Bulgaria plans new debt, sees economy shrinking over coronavirus

FILE PHOTO: Bulgaria's minister of finance Vladislav Goranov signs documents as he attends a European Union finance ministers meeting in Brussels

SOFIA (Reuters) – Bulgaria will have to raise 4.2 billion levs ($2.36 billion) in additional debt this year to finance an expected fiscal gap as it offers help to businesses and workers hit by the coronavirus pandemic, its finance minister said on Tuesday.

Vladislav Goranov also slashed the 2020 economic outlook to a 3% contraction versus previous estimates of 3.3% growth.

The center-right government revamped its fiscal plans late on Monday to run a fiscal deficit of 2.9% of economic output this year and raised the ceiling on new debt it can raise to 10 billion levs due to the pandemic.

“All these measures have one and only goal: to guarantee that the state has enough liquidity and enough possibility to maintain its main functions,” Finance Minister Vladislav Goranov told reporters.

The plans are pending parliamentary approval.

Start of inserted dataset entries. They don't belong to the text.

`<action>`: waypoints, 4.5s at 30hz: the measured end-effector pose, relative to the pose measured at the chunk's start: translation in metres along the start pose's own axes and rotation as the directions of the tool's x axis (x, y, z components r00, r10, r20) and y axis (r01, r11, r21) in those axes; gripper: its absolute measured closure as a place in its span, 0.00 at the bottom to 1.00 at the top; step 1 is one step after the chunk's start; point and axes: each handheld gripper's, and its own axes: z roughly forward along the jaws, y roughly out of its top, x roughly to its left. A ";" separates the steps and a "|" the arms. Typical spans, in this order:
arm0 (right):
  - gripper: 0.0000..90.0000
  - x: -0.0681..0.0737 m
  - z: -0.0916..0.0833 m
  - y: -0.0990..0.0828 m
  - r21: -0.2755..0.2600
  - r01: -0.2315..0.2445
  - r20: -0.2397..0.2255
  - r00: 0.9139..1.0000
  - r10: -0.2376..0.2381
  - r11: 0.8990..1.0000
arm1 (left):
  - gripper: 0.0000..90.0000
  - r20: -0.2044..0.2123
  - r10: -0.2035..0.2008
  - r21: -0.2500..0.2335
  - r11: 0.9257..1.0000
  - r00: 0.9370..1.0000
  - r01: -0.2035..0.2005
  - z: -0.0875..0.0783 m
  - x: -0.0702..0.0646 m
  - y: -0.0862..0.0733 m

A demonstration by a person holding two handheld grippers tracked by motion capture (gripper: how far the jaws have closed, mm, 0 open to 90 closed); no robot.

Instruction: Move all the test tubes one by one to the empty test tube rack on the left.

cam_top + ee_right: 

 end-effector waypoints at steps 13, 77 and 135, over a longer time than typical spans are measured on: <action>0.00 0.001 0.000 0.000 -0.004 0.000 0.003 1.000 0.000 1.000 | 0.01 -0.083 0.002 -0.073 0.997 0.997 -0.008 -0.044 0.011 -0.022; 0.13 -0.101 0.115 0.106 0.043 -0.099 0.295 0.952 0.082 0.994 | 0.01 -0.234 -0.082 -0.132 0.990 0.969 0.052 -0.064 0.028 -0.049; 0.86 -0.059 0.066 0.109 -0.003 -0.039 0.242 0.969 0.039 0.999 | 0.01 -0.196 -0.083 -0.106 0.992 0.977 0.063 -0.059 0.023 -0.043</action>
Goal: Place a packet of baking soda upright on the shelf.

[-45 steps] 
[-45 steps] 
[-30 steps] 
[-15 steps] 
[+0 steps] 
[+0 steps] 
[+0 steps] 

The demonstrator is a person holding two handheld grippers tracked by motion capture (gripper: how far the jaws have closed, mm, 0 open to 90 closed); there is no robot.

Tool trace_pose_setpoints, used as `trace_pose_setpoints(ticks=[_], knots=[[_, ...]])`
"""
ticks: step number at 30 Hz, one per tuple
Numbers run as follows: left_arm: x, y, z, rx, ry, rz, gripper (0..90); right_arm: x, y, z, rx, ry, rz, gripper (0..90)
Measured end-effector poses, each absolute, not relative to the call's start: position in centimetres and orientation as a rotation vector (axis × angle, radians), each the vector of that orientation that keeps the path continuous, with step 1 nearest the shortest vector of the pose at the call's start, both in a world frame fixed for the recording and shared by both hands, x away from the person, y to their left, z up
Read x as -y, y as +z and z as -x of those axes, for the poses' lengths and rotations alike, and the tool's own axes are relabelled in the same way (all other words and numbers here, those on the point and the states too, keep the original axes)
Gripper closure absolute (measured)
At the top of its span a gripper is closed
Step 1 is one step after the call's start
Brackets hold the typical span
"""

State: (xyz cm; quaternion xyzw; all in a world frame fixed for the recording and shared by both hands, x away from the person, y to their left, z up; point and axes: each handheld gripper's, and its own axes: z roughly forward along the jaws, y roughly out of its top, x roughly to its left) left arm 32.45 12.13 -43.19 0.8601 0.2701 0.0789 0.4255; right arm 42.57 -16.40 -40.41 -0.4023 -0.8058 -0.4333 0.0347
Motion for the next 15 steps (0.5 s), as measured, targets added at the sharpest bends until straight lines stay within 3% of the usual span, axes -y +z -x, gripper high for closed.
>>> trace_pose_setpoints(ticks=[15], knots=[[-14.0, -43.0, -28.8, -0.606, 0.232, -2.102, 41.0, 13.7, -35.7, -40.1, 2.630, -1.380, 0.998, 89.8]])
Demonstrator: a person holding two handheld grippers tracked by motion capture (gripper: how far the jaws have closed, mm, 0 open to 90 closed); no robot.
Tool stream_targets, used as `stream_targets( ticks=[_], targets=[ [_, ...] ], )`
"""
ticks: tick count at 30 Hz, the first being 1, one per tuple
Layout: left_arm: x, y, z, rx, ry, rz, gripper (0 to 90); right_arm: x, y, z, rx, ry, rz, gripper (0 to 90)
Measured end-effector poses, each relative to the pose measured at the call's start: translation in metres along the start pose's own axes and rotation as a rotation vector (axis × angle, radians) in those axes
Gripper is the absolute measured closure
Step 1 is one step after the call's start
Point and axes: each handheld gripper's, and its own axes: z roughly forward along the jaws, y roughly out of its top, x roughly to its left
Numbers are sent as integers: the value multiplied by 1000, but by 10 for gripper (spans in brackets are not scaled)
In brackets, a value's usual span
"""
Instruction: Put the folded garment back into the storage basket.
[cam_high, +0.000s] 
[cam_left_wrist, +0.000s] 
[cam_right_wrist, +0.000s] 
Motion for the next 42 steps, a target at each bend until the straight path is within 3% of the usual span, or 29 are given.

Sofia has closed schools, restaurants and bars, restricted inter-city travel and access to parks and banned all domestic and foreign holidays trips until April 13 to contain the spread of the disease that has infected 379 people so far.

Before the pandemic, the poorest but also least indebted European Union member state, planned to run a balanced budget and raise up to 2.2 billion levs in new debt this year.

The finance ministry has worked on three possible scenarios on the impact of the pandemic, but has revamped the state budget according to the most adverse one to ensure enough fiscal buffers, Goranov said.

Bulgaria pegs its lev currency to the euro in a regime which significantly curtails the central bank’s monetary operations, leaving fiscal policy as the main tool to influence the economy.

The new fiscal deficit is estimated at 3.5 billion levs.

The government needs another 700 million levs to boost the capital of state-run Bulgarian Development Bank to provide loan guarantees to struggling businesses and people on unpaid leave.

Part of the fiscal deficit is due to the 1 billion levs the country plans to spend to contribute to workers’ wages at companies forced to halt or limit production or seeing serious drops in sale revenues, helping them avoid layoffs.

“There is a need to secure additional financing through debt financing in the amount of 4.2 billion levs on top of initial borrowing plans,” Goranov said.

He said the country is looking at all options it has to raise the new debt, including tapping both the local and the global markets, depending on the conditions.